→ **What to produce**
Give an exact copy of the data that follows, but none of its pictures.

→ **Input material**

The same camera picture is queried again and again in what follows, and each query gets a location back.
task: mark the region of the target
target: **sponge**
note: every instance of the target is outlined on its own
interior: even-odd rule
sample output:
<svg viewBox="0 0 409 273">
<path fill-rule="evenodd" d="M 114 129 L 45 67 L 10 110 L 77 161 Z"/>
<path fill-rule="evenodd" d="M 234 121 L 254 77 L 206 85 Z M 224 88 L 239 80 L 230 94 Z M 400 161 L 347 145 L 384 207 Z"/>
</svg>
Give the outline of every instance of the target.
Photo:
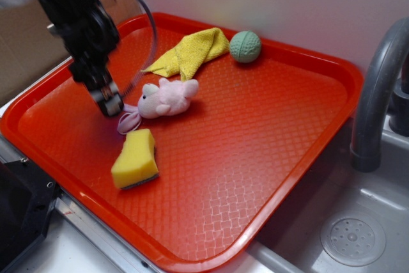
<svg viewBox="0 0 409 273">
<path fill-rule="evenodd" d="M 129 132 L 111 168 L 115 186 L 126 189 L 158 177 L 154 149 L 155 140 L 149 129 Z"/>
</svg>

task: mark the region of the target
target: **yellow microfiber towel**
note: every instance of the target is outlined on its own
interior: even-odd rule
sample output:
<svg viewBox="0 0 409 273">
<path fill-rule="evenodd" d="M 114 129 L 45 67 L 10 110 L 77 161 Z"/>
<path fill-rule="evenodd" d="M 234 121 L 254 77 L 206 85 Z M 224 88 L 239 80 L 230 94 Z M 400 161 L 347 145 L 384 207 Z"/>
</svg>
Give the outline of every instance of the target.
<svg viewBox="0 0 409 273">
<path fill-rule="evenodd" d="M 163 54 L 144 72 L 152 72 L 162 77 L 180 73 L 181 80 L 193 78 L 199 66 L 229 52 L 229 40 L 219 28 L 203 30 L 187 35 Z"/>
</svg>

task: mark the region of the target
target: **pink plush pig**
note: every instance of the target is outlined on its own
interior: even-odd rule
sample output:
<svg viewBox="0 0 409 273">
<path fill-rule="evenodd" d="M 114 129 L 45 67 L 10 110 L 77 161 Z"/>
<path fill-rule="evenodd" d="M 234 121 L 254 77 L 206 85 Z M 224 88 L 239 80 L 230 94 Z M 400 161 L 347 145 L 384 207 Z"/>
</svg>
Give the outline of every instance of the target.
<svg viewBox="0 0 409 273">
<path fill-rule="evenodd" d="M 158 118 L 159 116 L 185 112 L 198 89 L 199 83 L 195 79 L 171 82 L 166 78 L 161 78 L 159 79 L 159 86 L 152 83 L 145 84 L 138 106 L 125 104 L 123 110 L 126 113 L 120 118 L 118 132 L 126 134 L 136 130 L 141 124 L 142 118 Z"/>
</svg>

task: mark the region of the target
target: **drain cover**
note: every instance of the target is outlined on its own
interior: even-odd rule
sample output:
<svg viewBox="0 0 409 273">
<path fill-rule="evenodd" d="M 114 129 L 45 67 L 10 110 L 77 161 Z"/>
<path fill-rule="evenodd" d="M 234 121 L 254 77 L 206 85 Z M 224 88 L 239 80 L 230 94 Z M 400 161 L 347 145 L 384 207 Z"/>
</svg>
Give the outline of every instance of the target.
<svg viewBox="0 0 409 273">
<path fill-rule="evenodd" d="M 385 250 L 382 226 L 362 212 L 344 211 L 330 217 L 322 226 L 321 243 L 336 261 L 352 267 L 369 265 Z"/>
</svg>

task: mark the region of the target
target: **sink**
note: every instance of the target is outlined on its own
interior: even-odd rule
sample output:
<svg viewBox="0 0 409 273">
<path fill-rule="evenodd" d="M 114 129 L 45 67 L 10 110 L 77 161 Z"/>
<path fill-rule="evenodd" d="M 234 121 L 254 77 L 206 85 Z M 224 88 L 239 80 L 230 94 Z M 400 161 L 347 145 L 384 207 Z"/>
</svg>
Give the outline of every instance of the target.
<svg viewBox="0 0 409 273">
<path fill-rule="evenodd" d="M 256 237 L 288 264 L 275 272 L 409 272 L 409 138 L 384 130 L 380 168 L 361 173 L 351 130 L 350 120 Z"/>
</svg>

→ **Response area**
The same camera picture is queried again and again in what follows, and each query gets a location back.
task: mark the region of the target
target: **sponge**
note: every instance of the target is outlined on its own
interior: even-odd rule
sample output:
<svg viewBox="0 0 409 273">
<path fill-rule="evenodd" d="M 114 129 L 45 67 L 10 110 L 77 161 Z"/>
<path fill-rule="evenodd" d="M 234 121 L 254 77 L 206 85 Z M 224 88 L 239 80 L 230 94 Z M 400 161 L 347 145 L 384 207 Z"/>
</svg>
Give the outline of every instance of the target.
Photo:
<svg viewBox="0 0 409 273">
<path fill-rule="evenodd" d="M 129 132 L 111 168 L 115 186 L 126 189 L 158 177 L 154 149 L 155 140 L 149 129 Z"/>
</svg>

task: mark the region of the target
target: **yellow microfiber towel**
note: every instance of the target is outlined on its own
interior: even-odd rule
sample output:
<svg viewBox="0 0 409 273">
<path fill-rule="evenodd" d="M 114 129 L 45 67 L 10 110 L 77 161 Z"/>
<path fill-rule="evenodd" d="M 234 121 L 254 77 L 206 85 Z M 224 88 L 239 80 L 230 94 Z M 400 161 L 347 145 L 384 207 Z"/>
</svg>
Give the outline of every instance of the target.
<svg viewBox="0 0 409 273">
<path fill-rule="evenodd" d="M 163 54 L 144 72 L 152 72 L 162 77 L 180 73 L 181 80 L 193 78 L 199 66 L 229 52 L 229 40 L 219 28 L 203 30 L 187 35 Z"/>
</svg>

task: mark the region of the target
target: **pink plush pig**
note: every instance of the target is outlined on its own
interior: even-odd rule
sample output:
<svg viewBox="0 0 409 273">
<path fill-rule="evenodd" d="M 114 129 L 45 67 L 10 110 L 77 161 Z"/>
<path fill-rule="evenodd" d="M 234 121 L 254 77 L 206 85 Z M 224 88 L 239 80 L 230 94 Z M 400 161 L 347 145 L 384 207 Z"/>
</svg>
Give the outline of every instance of the target.
<svg viewBox="0 0 409 273">
<path fill-rule="evenodd" d="M 158 118 L 159 116 L 185 112 L 198 89 L 199 83 L 195 79 L 171 82 L 166 78 L 161 78 L 159 79 L 159 86 L 152 83 L 145 84 L 138 106 L 125 104 L 123 110 L 126 113 L 120 118 L 118 132 L 126 134 L 136 130 L 141 124 L 142 118 Z"/>
</svg>

task: mark the region of the target
target: **drain cover**
note: every instance of the target is outlined on its own
interior: even-odd rule
sample output:
<svg viewBox="0 0 409 273">
<path fill-rule="evenodd" d="M 114 129 L 45 67 L 10 110 L 77 161 Z"/>
<path fill-rule="evenodd" d="M 234 121 L 254 77 L 206 85 Z M 224 88 L 239 80 L 230 94 Z M 400 161 L 347 145 L 384 207 Z"/>
</svg>
Give the outline of every instance of the target.
<svg viewBox="0 0 409 273">
<path fill-rule="evenodd" d="M 385 250 L 382 226 L 362 212 L 344 211 L 330 217 L 322 226 L 321 243 L 336 261 L 352 267 L 369 265 Z"/>
</svg>

task: mark the region of the target
target: **sink**
note: every instance of the target is outlined on its own
interior: even-odd rule
sample output:
<svg viewBox="0 0 409 273">
<path fill-rule="evenodd" d="M 114 129 L 45 67 L 10 110 L 77 161 Z"/>
<path fill-rule="evenodd" d="M 234 121 L 254 77 L 206 85 Z M 224 88 L 239 80 L 230 94 Z M 400 161 L 347 145 L 384 207 Z"/>
</svg>
Give the outline of every instance of the target.
<svg viewBox="0 0 409 273">
<path fill-rule="evenodd" d="M 256 237 L 288 264 L 275 272 L 409 272 L 409 138 L 384 130 L 380 168 L 361 173 L 351 130 L 350 120 Z"/>
</svg>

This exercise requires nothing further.